## Task requirements
Instruction for the entries that follow: retype exactly the lines from the line with "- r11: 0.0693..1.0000" to the line with "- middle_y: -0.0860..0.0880", both included, and omit all others.

## Supplied records

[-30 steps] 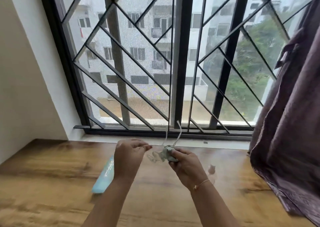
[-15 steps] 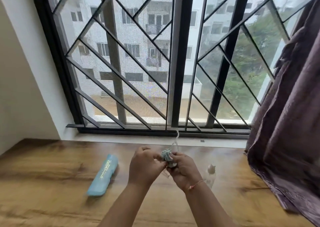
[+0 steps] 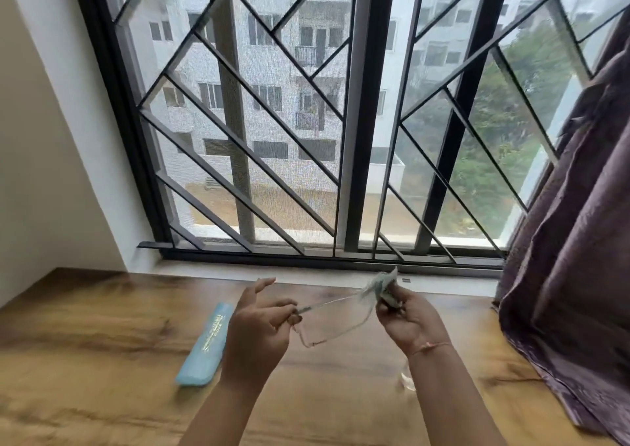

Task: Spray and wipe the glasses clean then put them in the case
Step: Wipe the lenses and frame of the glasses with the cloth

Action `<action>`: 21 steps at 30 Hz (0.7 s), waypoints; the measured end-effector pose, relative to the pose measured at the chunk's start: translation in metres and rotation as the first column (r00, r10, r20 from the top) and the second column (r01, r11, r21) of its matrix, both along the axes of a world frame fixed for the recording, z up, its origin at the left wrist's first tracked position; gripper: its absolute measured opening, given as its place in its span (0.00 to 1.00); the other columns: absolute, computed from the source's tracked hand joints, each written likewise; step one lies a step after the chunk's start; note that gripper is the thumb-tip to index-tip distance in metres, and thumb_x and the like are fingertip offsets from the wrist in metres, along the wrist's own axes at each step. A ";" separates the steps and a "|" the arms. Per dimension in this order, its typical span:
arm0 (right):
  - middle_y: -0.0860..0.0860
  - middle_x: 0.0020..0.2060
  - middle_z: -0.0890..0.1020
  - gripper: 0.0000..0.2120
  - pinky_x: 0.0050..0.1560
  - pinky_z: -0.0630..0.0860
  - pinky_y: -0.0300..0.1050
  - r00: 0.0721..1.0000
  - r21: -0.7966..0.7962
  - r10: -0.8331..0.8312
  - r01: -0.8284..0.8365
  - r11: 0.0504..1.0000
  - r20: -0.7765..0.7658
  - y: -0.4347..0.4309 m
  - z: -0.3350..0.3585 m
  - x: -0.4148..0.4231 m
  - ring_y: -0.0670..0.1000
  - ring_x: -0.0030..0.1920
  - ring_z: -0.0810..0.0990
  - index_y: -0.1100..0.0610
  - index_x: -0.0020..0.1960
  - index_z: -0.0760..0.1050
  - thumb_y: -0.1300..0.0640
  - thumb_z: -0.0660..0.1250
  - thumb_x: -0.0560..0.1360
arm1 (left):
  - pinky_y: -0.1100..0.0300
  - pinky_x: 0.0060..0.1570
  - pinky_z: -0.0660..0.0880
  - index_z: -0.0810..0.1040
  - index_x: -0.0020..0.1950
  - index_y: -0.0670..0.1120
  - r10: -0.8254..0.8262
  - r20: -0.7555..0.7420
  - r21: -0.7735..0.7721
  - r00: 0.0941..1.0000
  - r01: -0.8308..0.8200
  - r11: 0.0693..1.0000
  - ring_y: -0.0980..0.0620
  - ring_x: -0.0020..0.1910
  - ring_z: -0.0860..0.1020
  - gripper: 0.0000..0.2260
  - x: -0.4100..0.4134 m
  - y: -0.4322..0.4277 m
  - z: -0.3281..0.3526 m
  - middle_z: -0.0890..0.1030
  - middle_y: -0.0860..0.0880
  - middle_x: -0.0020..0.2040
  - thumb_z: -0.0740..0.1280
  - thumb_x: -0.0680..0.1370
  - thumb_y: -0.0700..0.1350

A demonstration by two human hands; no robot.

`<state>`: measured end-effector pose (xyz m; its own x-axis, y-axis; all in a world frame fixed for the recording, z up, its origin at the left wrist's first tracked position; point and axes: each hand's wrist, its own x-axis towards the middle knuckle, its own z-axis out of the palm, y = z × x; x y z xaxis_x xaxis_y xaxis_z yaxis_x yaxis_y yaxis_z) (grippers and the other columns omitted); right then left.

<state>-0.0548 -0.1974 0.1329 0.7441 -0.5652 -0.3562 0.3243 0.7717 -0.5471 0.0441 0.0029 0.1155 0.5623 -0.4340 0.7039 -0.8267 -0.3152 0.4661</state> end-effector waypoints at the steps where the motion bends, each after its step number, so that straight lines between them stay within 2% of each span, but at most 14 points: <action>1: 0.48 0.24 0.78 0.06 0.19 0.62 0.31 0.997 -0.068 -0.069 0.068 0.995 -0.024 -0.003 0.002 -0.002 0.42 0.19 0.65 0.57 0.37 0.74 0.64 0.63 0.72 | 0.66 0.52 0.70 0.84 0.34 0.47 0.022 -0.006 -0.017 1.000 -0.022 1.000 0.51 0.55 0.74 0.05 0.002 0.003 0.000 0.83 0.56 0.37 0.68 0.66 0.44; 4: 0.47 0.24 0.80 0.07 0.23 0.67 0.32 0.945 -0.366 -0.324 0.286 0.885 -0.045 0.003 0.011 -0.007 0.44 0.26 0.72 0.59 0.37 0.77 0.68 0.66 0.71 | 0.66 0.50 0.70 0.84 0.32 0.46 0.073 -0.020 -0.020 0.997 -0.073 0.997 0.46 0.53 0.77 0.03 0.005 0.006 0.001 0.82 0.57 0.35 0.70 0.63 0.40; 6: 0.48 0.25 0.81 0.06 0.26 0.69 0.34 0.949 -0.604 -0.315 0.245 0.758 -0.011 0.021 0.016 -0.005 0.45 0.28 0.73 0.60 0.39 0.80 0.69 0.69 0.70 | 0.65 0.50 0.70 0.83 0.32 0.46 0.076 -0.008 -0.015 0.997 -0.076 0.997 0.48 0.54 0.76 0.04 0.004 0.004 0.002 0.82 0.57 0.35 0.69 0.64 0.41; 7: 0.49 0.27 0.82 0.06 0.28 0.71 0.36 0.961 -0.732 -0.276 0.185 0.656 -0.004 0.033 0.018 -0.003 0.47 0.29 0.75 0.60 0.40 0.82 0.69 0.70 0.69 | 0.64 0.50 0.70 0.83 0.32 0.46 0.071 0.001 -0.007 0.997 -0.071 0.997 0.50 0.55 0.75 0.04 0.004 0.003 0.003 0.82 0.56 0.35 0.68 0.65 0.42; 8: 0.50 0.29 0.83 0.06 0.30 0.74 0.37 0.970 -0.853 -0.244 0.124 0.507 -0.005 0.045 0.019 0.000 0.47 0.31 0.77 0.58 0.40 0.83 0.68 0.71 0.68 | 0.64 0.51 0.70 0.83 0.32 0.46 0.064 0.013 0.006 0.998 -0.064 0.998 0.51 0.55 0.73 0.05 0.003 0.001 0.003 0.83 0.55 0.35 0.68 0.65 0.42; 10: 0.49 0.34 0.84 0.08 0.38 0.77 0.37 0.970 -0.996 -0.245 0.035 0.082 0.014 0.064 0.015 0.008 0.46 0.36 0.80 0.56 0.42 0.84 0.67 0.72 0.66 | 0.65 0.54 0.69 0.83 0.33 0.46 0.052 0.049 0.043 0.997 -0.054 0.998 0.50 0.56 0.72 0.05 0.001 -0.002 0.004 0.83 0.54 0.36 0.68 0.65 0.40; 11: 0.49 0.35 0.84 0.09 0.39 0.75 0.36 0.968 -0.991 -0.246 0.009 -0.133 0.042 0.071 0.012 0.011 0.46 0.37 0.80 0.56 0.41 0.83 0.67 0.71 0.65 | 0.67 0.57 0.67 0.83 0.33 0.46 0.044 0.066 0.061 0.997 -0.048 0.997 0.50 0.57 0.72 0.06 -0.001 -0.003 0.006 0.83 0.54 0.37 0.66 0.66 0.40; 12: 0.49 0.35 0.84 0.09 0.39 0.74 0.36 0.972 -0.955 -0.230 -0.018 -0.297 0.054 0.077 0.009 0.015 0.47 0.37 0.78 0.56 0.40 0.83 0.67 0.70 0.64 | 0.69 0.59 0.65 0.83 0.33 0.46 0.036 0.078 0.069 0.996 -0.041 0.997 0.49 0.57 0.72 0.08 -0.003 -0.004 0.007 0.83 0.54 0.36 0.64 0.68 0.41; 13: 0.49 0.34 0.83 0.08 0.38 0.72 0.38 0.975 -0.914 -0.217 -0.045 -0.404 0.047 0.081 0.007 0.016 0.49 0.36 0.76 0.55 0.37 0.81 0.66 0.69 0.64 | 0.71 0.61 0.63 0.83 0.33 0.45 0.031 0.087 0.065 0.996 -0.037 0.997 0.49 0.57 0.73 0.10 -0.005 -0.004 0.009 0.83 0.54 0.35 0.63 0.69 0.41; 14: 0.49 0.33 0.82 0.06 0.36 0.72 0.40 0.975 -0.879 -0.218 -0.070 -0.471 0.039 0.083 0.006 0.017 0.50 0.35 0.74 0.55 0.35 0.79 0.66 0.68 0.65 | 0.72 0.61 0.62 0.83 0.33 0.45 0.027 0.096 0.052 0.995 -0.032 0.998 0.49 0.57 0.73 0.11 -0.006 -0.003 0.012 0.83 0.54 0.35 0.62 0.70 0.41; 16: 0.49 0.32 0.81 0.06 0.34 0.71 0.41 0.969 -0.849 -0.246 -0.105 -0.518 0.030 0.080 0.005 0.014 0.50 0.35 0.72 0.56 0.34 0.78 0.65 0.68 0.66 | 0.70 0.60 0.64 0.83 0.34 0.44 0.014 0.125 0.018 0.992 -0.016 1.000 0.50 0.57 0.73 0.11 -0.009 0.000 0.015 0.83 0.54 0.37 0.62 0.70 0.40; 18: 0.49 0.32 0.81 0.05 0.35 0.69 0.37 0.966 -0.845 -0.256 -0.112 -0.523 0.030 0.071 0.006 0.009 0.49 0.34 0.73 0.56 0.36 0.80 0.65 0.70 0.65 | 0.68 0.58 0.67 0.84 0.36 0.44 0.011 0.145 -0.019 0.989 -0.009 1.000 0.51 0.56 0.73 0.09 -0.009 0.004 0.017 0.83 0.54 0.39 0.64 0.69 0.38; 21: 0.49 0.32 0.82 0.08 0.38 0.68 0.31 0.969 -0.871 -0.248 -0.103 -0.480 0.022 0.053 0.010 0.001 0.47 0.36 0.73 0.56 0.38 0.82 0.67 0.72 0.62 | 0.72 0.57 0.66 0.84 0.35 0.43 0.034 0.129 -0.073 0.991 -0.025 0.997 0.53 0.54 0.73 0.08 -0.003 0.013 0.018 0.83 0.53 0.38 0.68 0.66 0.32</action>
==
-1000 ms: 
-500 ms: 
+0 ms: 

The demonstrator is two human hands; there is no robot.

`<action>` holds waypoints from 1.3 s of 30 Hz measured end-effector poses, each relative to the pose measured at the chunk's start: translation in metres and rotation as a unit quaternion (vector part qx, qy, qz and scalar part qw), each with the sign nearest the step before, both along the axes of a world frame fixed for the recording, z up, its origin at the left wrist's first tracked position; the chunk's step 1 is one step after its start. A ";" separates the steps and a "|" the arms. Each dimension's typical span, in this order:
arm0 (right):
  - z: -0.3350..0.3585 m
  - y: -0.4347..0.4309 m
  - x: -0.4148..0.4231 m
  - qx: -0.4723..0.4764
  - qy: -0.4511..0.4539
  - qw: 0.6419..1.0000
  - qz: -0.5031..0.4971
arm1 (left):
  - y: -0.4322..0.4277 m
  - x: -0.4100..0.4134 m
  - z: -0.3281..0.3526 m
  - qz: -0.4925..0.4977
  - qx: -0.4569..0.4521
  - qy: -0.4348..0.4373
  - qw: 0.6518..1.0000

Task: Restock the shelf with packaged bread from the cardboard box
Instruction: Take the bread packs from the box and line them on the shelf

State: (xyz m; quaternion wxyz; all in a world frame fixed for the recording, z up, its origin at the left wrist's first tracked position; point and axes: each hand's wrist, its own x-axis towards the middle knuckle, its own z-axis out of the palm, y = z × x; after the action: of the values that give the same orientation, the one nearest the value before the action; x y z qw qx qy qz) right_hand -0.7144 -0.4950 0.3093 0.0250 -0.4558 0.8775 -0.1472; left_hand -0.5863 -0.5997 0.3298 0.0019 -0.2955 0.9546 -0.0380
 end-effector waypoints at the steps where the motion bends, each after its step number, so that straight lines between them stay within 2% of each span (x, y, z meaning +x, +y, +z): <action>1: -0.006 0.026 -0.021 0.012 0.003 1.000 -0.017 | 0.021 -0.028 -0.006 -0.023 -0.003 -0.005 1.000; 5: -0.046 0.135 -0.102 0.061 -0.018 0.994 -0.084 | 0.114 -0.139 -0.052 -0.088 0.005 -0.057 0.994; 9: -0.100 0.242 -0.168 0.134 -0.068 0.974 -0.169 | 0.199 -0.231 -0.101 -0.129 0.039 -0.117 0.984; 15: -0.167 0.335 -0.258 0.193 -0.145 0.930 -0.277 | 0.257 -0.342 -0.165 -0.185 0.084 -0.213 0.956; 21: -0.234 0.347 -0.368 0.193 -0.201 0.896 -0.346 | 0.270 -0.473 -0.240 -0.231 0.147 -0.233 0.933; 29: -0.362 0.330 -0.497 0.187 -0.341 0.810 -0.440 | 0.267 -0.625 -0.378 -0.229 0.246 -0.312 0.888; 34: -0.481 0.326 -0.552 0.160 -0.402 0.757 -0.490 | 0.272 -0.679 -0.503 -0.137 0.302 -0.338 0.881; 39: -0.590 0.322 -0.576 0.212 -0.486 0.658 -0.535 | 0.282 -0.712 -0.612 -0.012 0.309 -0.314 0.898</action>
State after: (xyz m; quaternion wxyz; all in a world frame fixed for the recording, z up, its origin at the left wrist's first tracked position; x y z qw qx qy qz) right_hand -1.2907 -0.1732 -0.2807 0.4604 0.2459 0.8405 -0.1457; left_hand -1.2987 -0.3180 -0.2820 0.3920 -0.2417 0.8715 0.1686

## Response to this task
  - r11: 0.0693..1.0000
  - ring_y: -0.0980..0.0620
  - ring_x: -0.0020..0.1910
  - ring_z: -0.0860..0.1020
  - gripper: 0.0000..0.2260
  - x: -0.4100..0.4134 m
  - y: -0.4322..0.4277 m
  - z: -0.3281..0.3526 m
  - middle_z: -0.0890..0.1030
  - middle_y: -0.0860..0.0880

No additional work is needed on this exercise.